White was engaged to marry at age 20, but her fiancé, who worked for a railroad in Jacksonville, died from tuberculosis in 1896.

She remained single, lived frugally, and spent all her money on a wide range of philanthropic activities. When asked about her social life, Eartha responded, "I never married. I was too busy - What man would put up with me running around the way I do?" Eartha White interacted with and became acquainted with individuals throughout Jacksonville and, by extension, Florida's African American community. In addition to local friends she made while engaged in philanthropic work in Jacksonville, she formed notable friendships with influential figures, including Charles Edward Bennett, Booker T. Washington, Mary McLeod Bethune, James Weldon Johnson and first lady Eleanor Roosevelt.

Eartha White helped the Jacksonville community through the Clara White Mission (CWM) during racial segregation and African-Americans were the primary beneficiaries of her work. Eartha's mother, Clara White, died in 1920, but Eartha continued their "mission work", and at the height of the Great Depression the operation grew so large, it had to be moved from its residential location. Eartha White obtained the closed Globe Theatre Building on West Ashley Street, and the facility was dedicated in her mother's memory. The CWM was the only non-profit organization serving daily meals to the needy in Jacksonville.

Eartha's other endeavors included establishing Mercy (tuberculosis) Hospital, the Boy's Improvement Club (to reduce delinquency), establishing Oakland Park (the first public park in Jacksonville for African Americans), a halfway house for alcoholics in recovery, a program for released prisoners to help re-enter society, a comprehensive maternity program with a home for unwed mothers, an orphanage and an adoption agency, and a child care center.

In 1902, Eartha and her mother began the "Colored Old Folks Home", which became the "Eartha White Nursing Home", and is now called "Eartha M. M. White Health Care, Inc.", a 125-bed, $780,000 facility, begun when Eartha was 89.

In 1970 she was awarded the Lane Bryant Award for Volunteer Service and was appointed to the President's National Center for Voluntary Action in 1971. At a reception at the White House with President Nixon, she was asked how she would spend her cash award. "I've already decided I want it to serve humanity. What would I do with it? Sit around the Plaza Hotel? I'm too busy." Florida Governor Reubin Askew honored her at age 95 as Florida’s Outstanding Senior Citizen.

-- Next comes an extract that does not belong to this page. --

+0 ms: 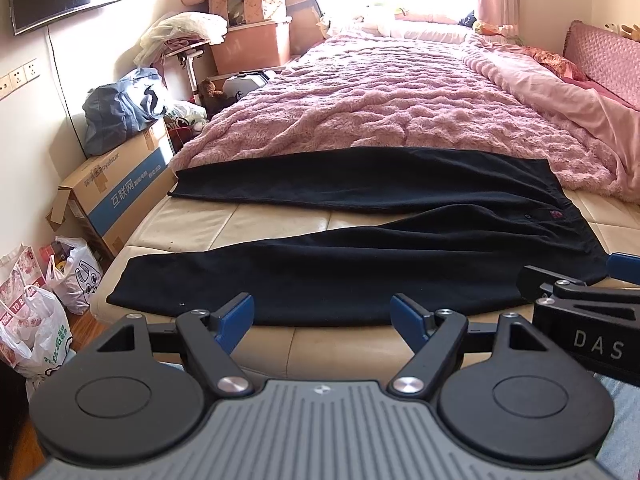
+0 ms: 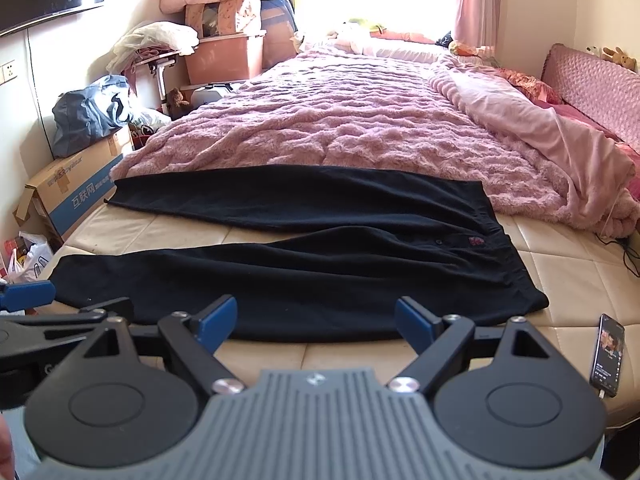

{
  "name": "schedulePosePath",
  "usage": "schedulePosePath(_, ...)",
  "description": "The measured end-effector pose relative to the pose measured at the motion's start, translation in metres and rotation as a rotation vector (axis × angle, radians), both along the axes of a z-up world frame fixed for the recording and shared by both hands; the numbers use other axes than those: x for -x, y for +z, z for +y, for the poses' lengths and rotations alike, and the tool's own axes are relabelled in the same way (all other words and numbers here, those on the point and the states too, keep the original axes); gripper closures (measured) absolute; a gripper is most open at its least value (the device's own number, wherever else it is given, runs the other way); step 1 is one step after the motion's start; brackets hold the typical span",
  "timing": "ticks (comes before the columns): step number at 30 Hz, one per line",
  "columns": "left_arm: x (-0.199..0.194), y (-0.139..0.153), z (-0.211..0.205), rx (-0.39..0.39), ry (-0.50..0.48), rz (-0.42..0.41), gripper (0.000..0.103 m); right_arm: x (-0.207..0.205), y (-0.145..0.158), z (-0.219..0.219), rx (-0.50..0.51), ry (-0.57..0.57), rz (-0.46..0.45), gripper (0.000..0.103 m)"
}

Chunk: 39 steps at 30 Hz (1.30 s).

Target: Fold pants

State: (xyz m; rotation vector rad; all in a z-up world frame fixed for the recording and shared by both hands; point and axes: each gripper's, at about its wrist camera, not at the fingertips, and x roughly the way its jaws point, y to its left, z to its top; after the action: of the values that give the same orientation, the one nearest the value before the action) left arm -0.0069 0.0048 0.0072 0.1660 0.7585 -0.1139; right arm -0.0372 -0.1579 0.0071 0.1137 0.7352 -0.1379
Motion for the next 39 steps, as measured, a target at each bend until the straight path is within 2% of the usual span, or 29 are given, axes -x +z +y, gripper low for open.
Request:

Eartha White died of heart failure at age ninety-seven on January 18, 1974.
She was designated a Great Floridian by the Florida Department of State in the Great Floridians 2000 Program. A plaque attesting to the honor is located at the Clara White Mission.

==Collections==
Eartha White's private collection of photographs, correspondence, and historical documents was split, after her death, between the University of North Florida's Thomas G. Carpenter Library Special Collections and the Clara White Mission. Both groups of items may be viewed by the public.

The Eartha M.M. White Memorial Art and Historical Resource Center was dedicated on December 17, 1978, and contains most of her furniture, objets d'art and possessions. The "museum" is located on the second floor of the original Clara White Mission building in downtown Jacksonville.